The first piece of advice; catch stuff only if you plan on handling it. And by handling I don't mean printing stuff on the console and carrying on your merry way. One logical use case can be a retry-logic. If you plan on trying to connect to a host with a retry-counter, you would normally catch the connection exception, increase the failure count and try again.

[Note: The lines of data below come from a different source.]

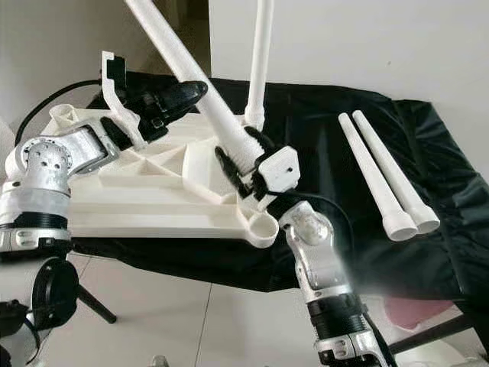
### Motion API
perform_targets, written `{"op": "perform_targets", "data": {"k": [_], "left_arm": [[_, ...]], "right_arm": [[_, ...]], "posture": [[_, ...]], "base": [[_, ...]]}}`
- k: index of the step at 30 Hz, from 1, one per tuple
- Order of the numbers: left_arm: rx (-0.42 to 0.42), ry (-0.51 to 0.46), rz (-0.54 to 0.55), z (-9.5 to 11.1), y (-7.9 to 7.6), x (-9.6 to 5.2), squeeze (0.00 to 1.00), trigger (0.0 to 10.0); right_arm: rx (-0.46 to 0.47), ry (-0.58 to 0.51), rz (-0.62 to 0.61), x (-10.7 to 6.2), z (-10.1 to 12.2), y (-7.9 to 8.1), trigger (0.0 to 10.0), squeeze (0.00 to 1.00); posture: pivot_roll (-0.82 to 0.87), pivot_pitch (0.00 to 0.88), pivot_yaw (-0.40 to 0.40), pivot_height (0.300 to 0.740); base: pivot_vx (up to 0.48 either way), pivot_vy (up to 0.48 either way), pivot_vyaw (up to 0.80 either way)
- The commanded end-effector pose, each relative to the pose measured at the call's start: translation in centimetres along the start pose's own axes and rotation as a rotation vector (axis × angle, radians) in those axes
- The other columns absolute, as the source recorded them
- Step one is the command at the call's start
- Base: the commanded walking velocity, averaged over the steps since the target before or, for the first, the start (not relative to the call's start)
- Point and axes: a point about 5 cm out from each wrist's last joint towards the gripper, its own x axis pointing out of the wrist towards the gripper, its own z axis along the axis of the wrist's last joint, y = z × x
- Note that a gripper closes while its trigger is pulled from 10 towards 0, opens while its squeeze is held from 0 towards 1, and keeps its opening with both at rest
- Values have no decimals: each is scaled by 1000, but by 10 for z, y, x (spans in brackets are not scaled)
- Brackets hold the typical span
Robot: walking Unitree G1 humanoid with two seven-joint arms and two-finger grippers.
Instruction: Building children table
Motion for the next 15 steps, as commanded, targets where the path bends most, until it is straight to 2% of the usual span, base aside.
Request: {"op": "perform_targets", "data": {"k": [1,5,14,15], "left_arm": [[11,-2,-61,3,-2,1,0,10000],[-14,-18,-2,11,5,4,0,10000],[-9,-24,84,23,13,6,0,10000],[-11,-27,104,24,15,6,0,4980]], "right_arm": [[-27,-25,28,0,4,6,10000,0],[-44,4,55,-9,-4,16,10000,0],[-49,31,62,-14,-10,20,10000,0],[-50,33,60,-14,-11,20,10000,0]], "posture": [[0,26,18,740],[-3,33,19,740],[-2,34,22,740],[-2,34,22,740]], "base": [[0,0,0],[0,0,0],[0,0,0],[0,0,0]]}}
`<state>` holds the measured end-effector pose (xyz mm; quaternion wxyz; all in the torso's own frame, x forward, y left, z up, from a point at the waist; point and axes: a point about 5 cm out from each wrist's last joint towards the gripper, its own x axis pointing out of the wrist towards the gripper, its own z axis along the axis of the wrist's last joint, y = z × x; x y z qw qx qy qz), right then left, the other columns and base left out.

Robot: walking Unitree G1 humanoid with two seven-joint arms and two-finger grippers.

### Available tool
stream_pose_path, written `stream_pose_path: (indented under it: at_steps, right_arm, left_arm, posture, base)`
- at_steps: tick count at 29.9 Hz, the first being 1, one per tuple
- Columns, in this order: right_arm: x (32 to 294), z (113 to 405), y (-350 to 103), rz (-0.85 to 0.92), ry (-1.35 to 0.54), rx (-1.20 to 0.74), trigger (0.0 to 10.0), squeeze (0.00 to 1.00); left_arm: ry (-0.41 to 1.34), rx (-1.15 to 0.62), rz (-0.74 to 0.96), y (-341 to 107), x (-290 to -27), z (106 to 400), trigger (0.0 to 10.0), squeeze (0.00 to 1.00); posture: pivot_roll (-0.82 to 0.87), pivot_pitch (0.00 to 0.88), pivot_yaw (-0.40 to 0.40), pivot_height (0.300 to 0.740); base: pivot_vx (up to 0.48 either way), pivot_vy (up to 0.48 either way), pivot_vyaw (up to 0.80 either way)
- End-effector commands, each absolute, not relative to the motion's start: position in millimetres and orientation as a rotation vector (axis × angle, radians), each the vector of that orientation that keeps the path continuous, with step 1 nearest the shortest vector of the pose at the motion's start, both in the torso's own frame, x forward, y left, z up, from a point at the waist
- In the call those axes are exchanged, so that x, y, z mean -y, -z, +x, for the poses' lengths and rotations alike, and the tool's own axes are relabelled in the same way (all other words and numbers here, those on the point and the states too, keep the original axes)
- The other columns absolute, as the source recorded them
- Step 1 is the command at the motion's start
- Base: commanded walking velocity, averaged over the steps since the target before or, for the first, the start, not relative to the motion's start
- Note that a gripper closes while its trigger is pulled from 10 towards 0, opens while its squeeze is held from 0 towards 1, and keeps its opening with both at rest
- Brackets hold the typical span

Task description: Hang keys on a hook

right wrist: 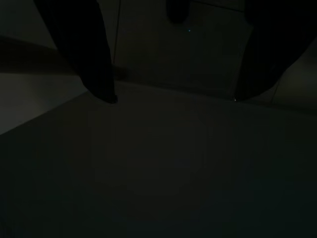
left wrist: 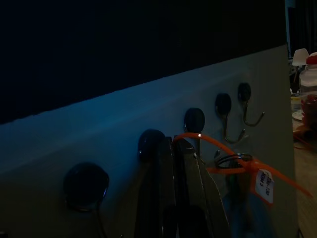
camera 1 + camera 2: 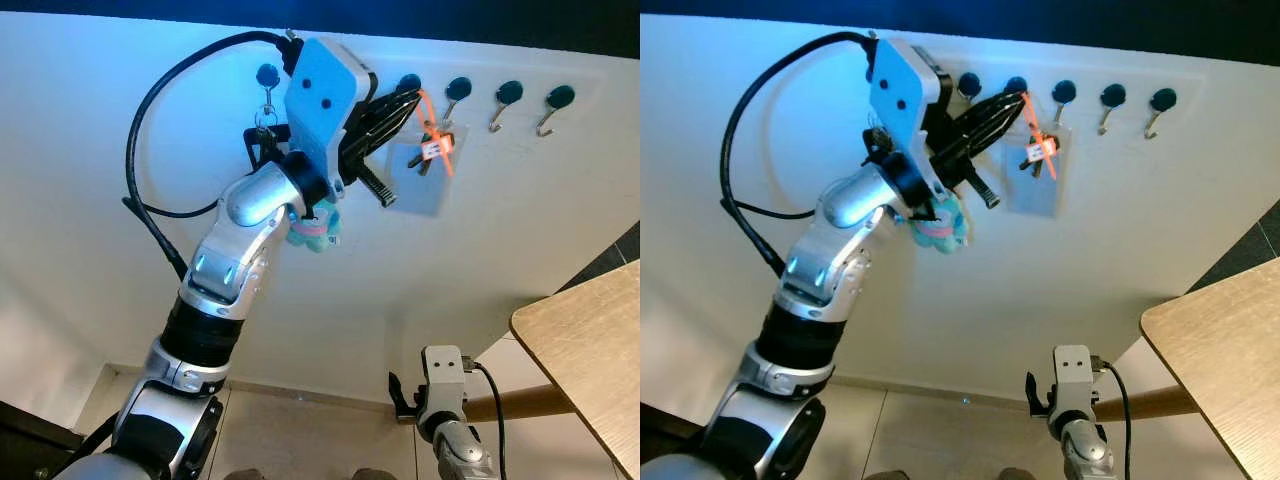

Also, make sure you always close resources in the finally
block since that's the only block which is guaranteed to be executed. So either you end up having try catch for each close
method call or end up skipping closing a few resources. Since closing resources is a pretty repetitive task, a lot of folks end up using utility classes like the one posted below:
class Utils {
private static final Logger log = Logger.getLogger(Utils.class.getName());
/**
* Close a list of AutoCloseable objects quietly. Works for pretty much all types of resources. But works only with
* Java 1.7+
*
* @param closeables
*/
public static void closeQuietly(AutoCloseable... closeables) {
for (final AutoCloseable resource : closeables) {
try {
if (resource != null)
resource.close();
} catch (final Exception e) {
log.log(Level.WARNING, "Exception when closing resource", e);
}
}
}
/**
* Close a bunch of Closeable objects silently; doesn't work for DB resources like ResultSet, Connection etc.
*
* @param closeables
*/
public static void closeQuietly(Closeable... closeables) {
for (final Closeable resource : closeables) {
try {
if (resource != null)
resource.close();
} …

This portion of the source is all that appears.